* Task details: In the records below, find the line with "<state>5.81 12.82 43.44" and the line with "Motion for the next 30"; return exactly those lines and every line between them.

[Data entries]
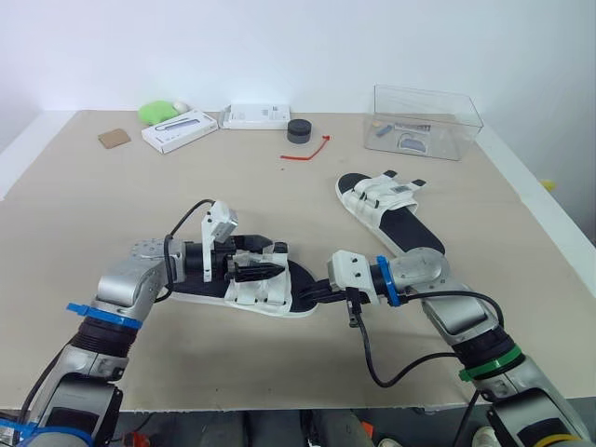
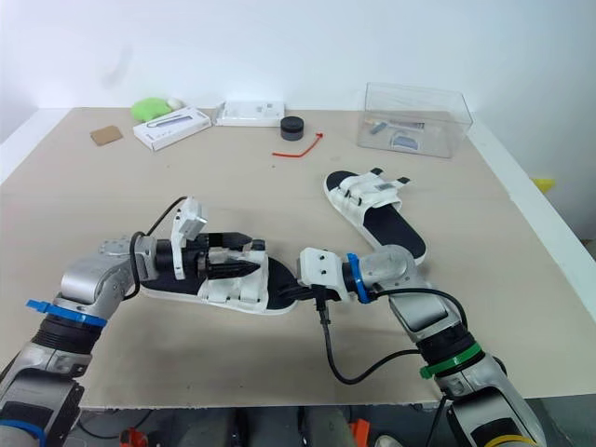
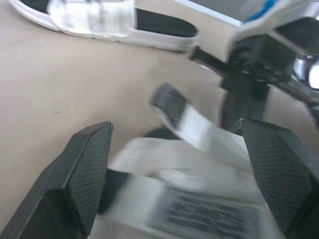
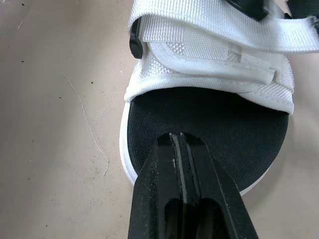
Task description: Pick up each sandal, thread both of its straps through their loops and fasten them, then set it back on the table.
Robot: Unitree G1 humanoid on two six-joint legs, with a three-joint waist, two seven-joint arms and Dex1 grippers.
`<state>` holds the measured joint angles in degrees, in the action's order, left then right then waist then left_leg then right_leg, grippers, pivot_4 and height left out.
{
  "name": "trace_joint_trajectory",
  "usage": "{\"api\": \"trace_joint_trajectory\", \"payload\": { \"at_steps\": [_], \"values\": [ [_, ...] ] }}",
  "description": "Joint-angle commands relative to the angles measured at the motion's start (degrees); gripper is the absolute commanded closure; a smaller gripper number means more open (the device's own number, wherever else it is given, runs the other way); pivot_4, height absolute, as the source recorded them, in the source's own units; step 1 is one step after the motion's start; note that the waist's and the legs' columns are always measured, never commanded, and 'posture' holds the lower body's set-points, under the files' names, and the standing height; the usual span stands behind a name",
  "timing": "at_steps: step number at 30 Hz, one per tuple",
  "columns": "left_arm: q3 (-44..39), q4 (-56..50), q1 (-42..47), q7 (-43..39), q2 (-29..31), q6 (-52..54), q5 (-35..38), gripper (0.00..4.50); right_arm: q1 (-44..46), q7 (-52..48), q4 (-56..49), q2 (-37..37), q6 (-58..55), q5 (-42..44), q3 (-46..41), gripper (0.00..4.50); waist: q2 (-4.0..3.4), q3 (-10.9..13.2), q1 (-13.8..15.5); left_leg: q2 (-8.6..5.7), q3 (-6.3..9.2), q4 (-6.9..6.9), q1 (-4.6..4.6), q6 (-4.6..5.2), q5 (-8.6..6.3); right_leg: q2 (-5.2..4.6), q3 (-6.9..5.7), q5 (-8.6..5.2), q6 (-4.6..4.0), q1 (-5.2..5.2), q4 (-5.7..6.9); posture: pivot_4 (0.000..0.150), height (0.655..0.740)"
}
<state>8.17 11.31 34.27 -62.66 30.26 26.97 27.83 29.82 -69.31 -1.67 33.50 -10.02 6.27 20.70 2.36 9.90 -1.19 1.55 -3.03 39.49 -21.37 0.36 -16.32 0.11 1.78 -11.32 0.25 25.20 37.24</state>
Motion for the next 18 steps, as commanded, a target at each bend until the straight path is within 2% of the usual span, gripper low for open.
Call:
{"api": "trace_joint_trajectory", "payload": {
  "at_steps": [1, 8, 18],
  "values": [
    [-1.7, 3.9, 2.4, 0.8, -0.2, -5.1, -3.6, 0.35, -0.8, 0.2, -0.7, 0.8, -0.6, -0.9, 0.0, 4.50, 0.00, 0.0, 0.0, 0.00, 0.00, 0.00, 0.00, 0.00, 0.00, 0.00, 0.01, 0.00, 0.00, 0.00, 0.00, 0.150, 0.7400],
    [-4.3, 4.9, 7.9, -1.2, -0.8, -8.3, -2.9, 0.35, -0.7, 0.3, -0.4, 0.9, -0.5, -0.9, 0.1, 4.50, 0.00, 0.0, 0.0, 0.00, 0.02, 0.00, -0.09, 0.00, 0.00, -0.02, -0.02, 0.05, -0.08, 0.04, -0.02, 0.150, 0.7400],
    [-1.5, -0.7, 10.0, -5.9, -3.5, -2.5, -0.9, 0.35, -0.5, 0.7, -0.3, 0.4, -0.6, -0.9, 0.3, 4.50, 0.00, 0.0, 0.0, 0.00, 0.02, 0.02, -0.11, 0.00, 0.00, -0.01, -0.01, 0.05, -0.07, 0.05, -0.02, 0.150, 0.7400]
  ]
}}
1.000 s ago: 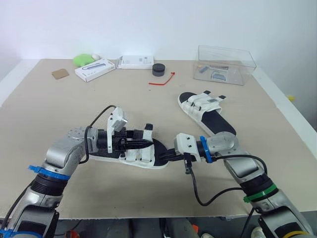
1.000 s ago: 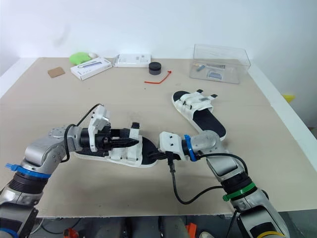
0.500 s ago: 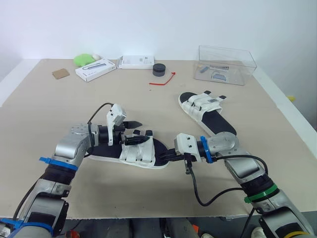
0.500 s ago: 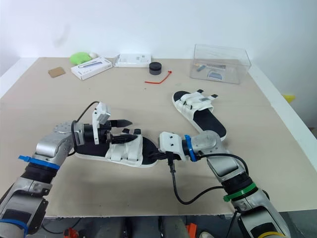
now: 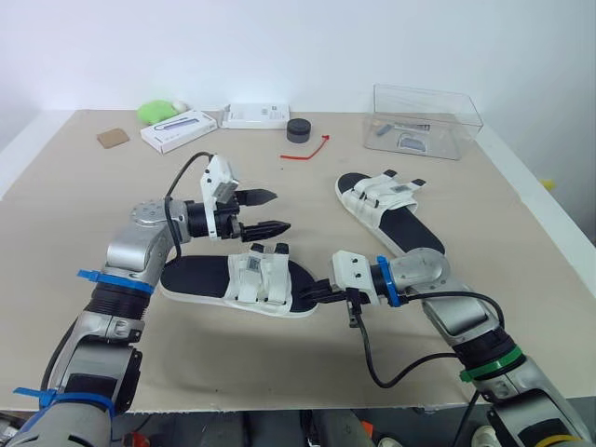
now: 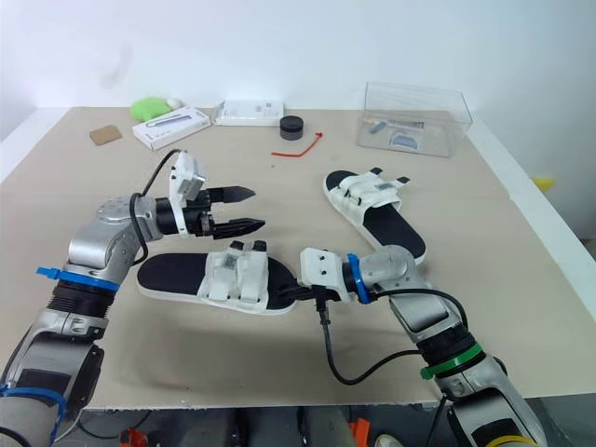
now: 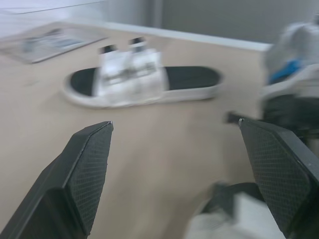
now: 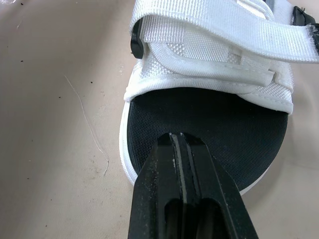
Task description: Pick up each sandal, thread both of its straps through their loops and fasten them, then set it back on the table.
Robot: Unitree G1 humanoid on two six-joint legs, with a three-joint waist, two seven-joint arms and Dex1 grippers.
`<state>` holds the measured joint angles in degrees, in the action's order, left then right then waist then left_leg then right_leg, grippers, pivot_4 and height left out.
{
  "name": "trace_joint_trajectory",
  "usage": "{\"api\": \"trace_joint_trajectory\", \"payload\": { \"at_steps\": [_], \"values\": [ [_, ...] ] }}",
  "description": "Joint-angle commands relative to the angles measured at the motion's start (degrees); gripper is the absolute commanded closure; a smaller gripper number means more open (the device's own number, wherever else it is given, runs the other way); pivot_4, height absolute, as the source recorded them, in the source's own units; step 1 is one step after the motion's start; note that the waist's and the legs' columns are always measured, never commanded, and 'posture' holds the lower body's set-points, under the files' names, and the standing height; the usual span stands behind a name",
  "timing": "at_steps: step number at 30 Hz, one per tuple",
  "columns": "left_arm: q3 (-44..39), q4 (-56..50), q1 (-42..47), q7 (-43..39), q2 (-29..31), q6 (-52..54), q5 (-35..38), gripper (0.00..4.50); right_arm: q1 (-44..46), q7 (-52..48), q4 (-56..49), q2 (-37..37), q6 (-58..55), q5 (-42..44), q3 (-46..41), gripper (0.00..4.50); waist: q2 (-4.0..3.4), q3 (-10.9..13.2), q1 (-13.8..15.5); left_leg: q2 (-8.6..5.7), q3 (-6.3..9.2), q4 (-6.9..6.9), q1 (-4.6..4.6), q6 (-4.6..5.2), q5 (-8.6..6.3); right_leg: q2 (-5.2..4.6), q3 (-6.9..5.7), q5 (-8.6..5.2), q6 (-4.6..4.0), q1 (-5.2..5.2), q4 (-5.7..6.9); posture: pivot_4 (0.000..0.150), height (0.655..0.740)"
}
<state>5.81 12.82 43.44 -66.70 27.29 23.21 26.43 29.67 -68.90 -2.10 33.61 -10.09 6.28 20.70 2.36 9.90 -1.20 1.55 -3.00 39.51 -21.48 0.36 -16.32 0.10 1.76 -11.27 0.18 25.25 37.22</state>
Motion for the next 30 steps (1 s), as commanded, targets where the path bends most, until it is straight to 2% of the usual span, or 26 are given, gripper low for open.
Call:
{"api": "trace_joint_trajectory", "payload": {
  "at_steps": [1, 2, 4, 7, 9, 11, 12, 13, 21, 30],
  "values": [
    [1.4, -1.8, 0.6, -2.5, -0.6, 1.5, 0.3, 0.35, -0.4, 0.4, 0.0, 0.3, -0.7, -0.9, 0.3, 4.50, 0.00, 0.0, 0.0, 0.00, 0.00, 0.00, 0.01, 0.00, 0.00, 0.00, 0.00, 0.00, 0.00, -0.01, 0.00, 0.150, 0.7400],
    [2.1, -1.4, 0.4, -3.1, -0.6, 1.0, -0.5, 0.35, -0.5, 0.4, -0.1, 0.3, -0.7, -0.9, 0.2, 4.50, 0.00, 0.0, 0.0, 0.00, 0.00, 0.01, 0.02, 0.00, 0.00, 0.00, 0.00, 0.00, 0.01, -0.01, 0.00, 0.150, 0.7400],
    [3.5, -0.4, 0.3, -4.3, -0.9, 1.0, -1.3, 0.84, -0.7, 0.6, -0.4, 0.4, -0.8, -0.9, 0.1, 4.50, 0.00, 0.0, 0.0, 0.00, 0.00, 0.02, 0.01, 0.00, 0.00, 0.01, 0.00, 0.00, 0.02, -0.01, 0.00, 0.150, 0.7400],
    [4.6, 1.3, 0.8, -5.4, -1.8, 1.1, -2.1, 2.06, -1.0, 0.7, -0.6, 0.7, -1.0, -0.8, 0.0, 4.50, 0.00, 0.0, 0.0, 0.00, 0.00, 0.02, 0.01, 0.00, 0.00, 0.04, 0.01, -0.01, 0.03, -0.01, 0.00, 0.150, 0.7400],
    [5.9, 2.5, 1.7, -7.4, -2.1, 3.1, -1.9, 2.71, -1.2, 0.8, -0.9, 0.8, -1.1, -0.8, -0.1, 4.50, 0.00, 0.0, 0.0, 0.00, 0.01, 0.02, 0.01, 0.00, 0.00, 0.04, 0.00, -0.01, 0.03, -0.01, 0.00, 0.150, 0.7400],
    [6.4, 3.6, 3.4, -10.0, -2.6, 8.3, 0.3, 3.47, -1.0, 0.9, -0.9, 0.8, -1.3, -0.8, -0.2, 4.50, 0.00, 0.0, 0.0, -0.01, 0.00, 0.02, 0.00, 0.00, 0.00, 0.05, 0.00, -0.03, 0.06, 0.00, 0.00, 0.150, 0.7400],
    [7.7, 4.0, 3.9, -12.0, -2.1, 9.6, -0.2, 4.12, -0.9, 1.0, -0.9, 0.8, -1.4, -0.8, -0.2, 4.50, 0.00, 0.0, 0.0, -0.01, 0.01, 0.04, -0.01, 0.00, 0.00, 0.05, -0.01, -0.06, 0.10, -0.01, 0.00, 0.150, 0.7400],
    [8.3, 4.8, 4.3, -13.1, -1.7, 10.8, -0.5, 4.41, -0.9, 1.0, -0.9, 0.8, -1.5, -0.8, -0.3, 4.50, 0.00, 0.0, 0.0, -0.05, 0.01, 0.05, -0.02, 0.00, 0.00, 0.07, -0.01, -0.06, 0.11, 0.00, 0.00, 0.150, 0.7400],
    [11.6, 14.8, 6.8, -16.6, 0.8, 5.8, -8.6, 4.41, -1.6, 1.7, -1.9, 0.8, -2.0, -0.7, -0.2, 4.50, 0.00, 0.0, 0.0, -0.05, 0.03, 0.05, -0.01, 0.01, 0.00, 0.15, -0.02, -0.08, 0.08, 0.00, 0.00, 0.150, 0.7400],
    [10.6, 25.5, 10.0, -15.8, 0.7, 0.1, -13.7, 4.41, -1.6, 2.1, -1.4, 0.5, -1.7, -0.8, -0.1, 4.50, 0.00, 0.0, 0.0, -0.04, 0.02, 0.05, 0.01, 0.01, 0.00, 0.16, -0.02, -0.09, 0.09, -0.01, 0.00, 0.150, 0.7400]
  ]
}}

* Problem solution:
<state>5.81 12.82 43.44 -66.70 27.29 23.21 26.43 29.67 -68.90 -2.10 33.61 -10.09 6.28 20.70 2.36 9.90 -1.20 1.55 -3.00 39.51 -21.48 0.36 -16.32 0.10 1.76 -11.27 0.18 25.25 37.22</state>
Motion for the next 30 steps (1 s), as commanded, targets where the path bends most, until it is straight to 2% of the usual span, or 26 are given, gripper low for open.

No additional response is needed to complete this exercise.